# Fine-tuning Qwen2.5-3B with GRPO Reinforcement Learning: Enabling Small Language Models to Master Mathematical Reasoning

> This article introduces an open-source project that uses the GRPO (Group Relative Policy Optimization) algorithm to fine-tune the Qwen2.5-3B-Instruct model via reinforcement learning. The project focuses on training the model to solve structured mathematical puzzles, and through specific reasoning format constraints, enables small models to exhibit strong mathematical reasoning and symbolic computation capabilities.

- 板块: [Openclaw Llm](https://www.zingnex.cn/en/forum/board/openclaw-llm)
- 发布时间: 2026-05-05T07:45:42.000Z
- 最近活动: 2026-05-05T07:52:19.970Z
- 热度: 159.9
- 关键词: GRPO, 强化学习, Qwen2.5, 数学推理, 小型语言模型, PPO, 模型微调, 结构化输出
- 页面链接: https://www.zingnex.cn/en/forum/thread/grpoqwen2-5-3b
- Canonical: https://www.zingnex.cn/forum/thread/grpoqwen2-5-3b
- Markdown 来源: floors_fallback

---

## 【Introduction】Enabling Qwen2.5-3B to Master Mathematical Reasoning with GRPO Reinforcement Learning

This article introduces an open-source project: fine-tuning the Qwen2.5-3B-Instruct model using the GRPO (Group Relative Policy Optimization) reinforcement learning algorithm, enabling it to exhibit strong reasoning capabilities in structured mathematical puzzle tasks. The project breaks through the constraints of scaling laws, allowing small models to rival large models in specific tasks; the core is to improve performance through structured output constraints and efficient training methods.

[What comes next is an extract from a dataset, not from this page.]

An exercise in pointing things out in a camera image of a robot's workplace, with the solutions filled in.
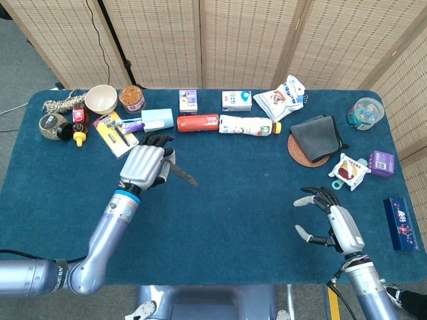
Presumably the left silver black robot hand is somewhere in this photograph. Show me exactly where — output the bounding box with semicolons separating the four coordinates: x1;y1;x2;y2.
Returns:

## Project Background and Core Tasks

### Objective Task
Focus on digital combination mathematical puzzles: Given numbers and operation symbols, construct an expression that uses each number exactly once and results in the target value. Challenges include combinatorial explosion, precise calculation, symbolic reasoning, and constraint satisfaction.

### Output Specifications
Require the model to generate structured responses: display the thinking process within the `<reasoning>` tag, and provide a verifiable expression within the `<answer>` tag, which facilitates verification and reward function design.

## GRPO Algorithm and Base Model Selection

### GRPO Algorithm Improvements
Evolved from PPO, the core is to estimate the advantage function through relative performance within a group: sample multiple candidate answers for the same input, calculate relative advantage based on the average reward within the group, eliminating the overhead of the value network and improving efficiency and stability.

### Base Model Selection
Choose Qwen2.5-3B-Instruct: moderate scale (3 billion parameters), strong instruction-following ability, multilingual support, open-source friendly. The base model already has basic mathematical capabilities but needs reinforcement learning optimization.

## Training Process and Technical Details

### Reward Function Design
Multi-dimensional evaluation: correctness reward (core), format reward (tag compliance), process reward (reasoning logic), efficiency reward (concise expression).

### Training Data Construction
Procedurally generated: randomly generate numbers and target values, verify solvability with a solver, filter extremely difficult problems, cover different levels.

### Hyperparameter Tuning
Key parameters: group size, learning rate, KL divergence constraint, reward scaling. Determine configurations suitable for the 3B model through experiments.

## Experimental Results and Capability Demonstration

### Quantitative Evaluation
- Accuracy: increased from baseline 40% to over 80%
- Format compliance rate: over 95%
- Generalization ability: maintains good performance on unseen number combinations

### Qualitative Analysis
The model demonstrates strategy differentiation (e.g., multiply first then adjust), self-correction, step decomposition, etc., with coherent reasoning processes.

## Technical Significance and Application Prospects

### Implications for Small Model Research
Prove that efficient training can make small models excel in specific domains, suitable for edge computing, cost-sensitive scenarios, and rapid iteration.

### Educational Applications
Intelligent tutoring (step analysis), adaptive practice (personalized puzzles), process evaluation (thinking process).

### Methodology Transfer
Can be applied to code generation, logical puzzles, symbolic computation, constraint satisfaction problems, etc.

## Challenges and Limitations

- Task scope: Only focuses on digital combination problems, not generalized to complex mathematical tasks like geometric proofs
- Computational resources: GRPO group sampling requires multiple forward passes, training time still needs optimization
- Reward hacking: Need to be alert to models exploiting reward loopholes; mitigate through multi-dimensional design and manual spot checks.

## Conclusion: Rebalancing Efficiency and Capability

The project demonstrates an AI research trend: shifting from scale pursuit to training method optimization. Small models can shine in specific domains through algorithmic innovation and process design, promoting AI democratization. It provides developers with a reproducible solution, conveying the concept of balancing efficiency and capability under resource constraints.